**EXERCISE DESCRIPTION**.
Everything from the line containing "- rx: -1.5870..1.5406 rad" through the final line below must be output exactly, both ends included, with nothing else and no pictures.

▶

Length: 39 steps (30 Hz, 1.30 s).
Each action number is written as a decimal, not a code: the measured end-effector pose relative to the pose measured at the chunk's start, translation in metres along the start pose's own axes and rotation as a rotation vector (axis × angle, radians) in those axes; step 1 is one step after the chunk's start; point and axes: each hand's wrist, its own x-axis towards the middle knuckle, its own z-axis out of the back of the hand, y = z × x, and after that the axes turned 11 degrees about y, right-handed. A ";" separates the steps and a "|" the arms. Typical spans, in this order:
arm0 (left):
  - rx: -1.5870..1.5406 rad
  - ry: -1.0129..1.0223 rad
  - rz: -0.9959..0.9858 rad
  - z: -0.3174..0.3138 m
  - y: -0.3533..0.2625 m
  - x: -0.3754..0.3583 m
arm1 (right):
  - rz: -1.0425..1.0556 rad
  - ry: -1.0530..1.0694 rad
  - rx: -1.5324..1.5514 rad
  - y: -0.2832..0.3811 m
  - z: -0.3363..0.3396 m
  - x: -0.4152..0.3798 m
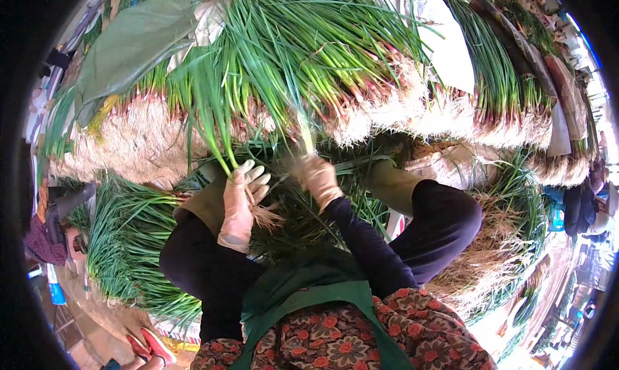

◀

**SOLUTION TO THIS PROBLEM**.
  - rx: -1.5870..1.5406 rad
  - ry: -1.0129..1.0223 rad
  - rz: -0.9959..0.9858 rad
  - z: -0.3174..0.3138 m
  - y: -0.3533..0.2625 m
  - x: -0.3754..0.3583 m
arm1 (right):
  - rz: -1.0425..1.0556 rad
  - ry: -1.0530..1.0694 rad
  - rx: -1.5324..1.5514 rad
  - y: -0.2832..0.3811 m
  - z: -0.3363..0.3396 m
  - x: -0.4152..0.3798 m

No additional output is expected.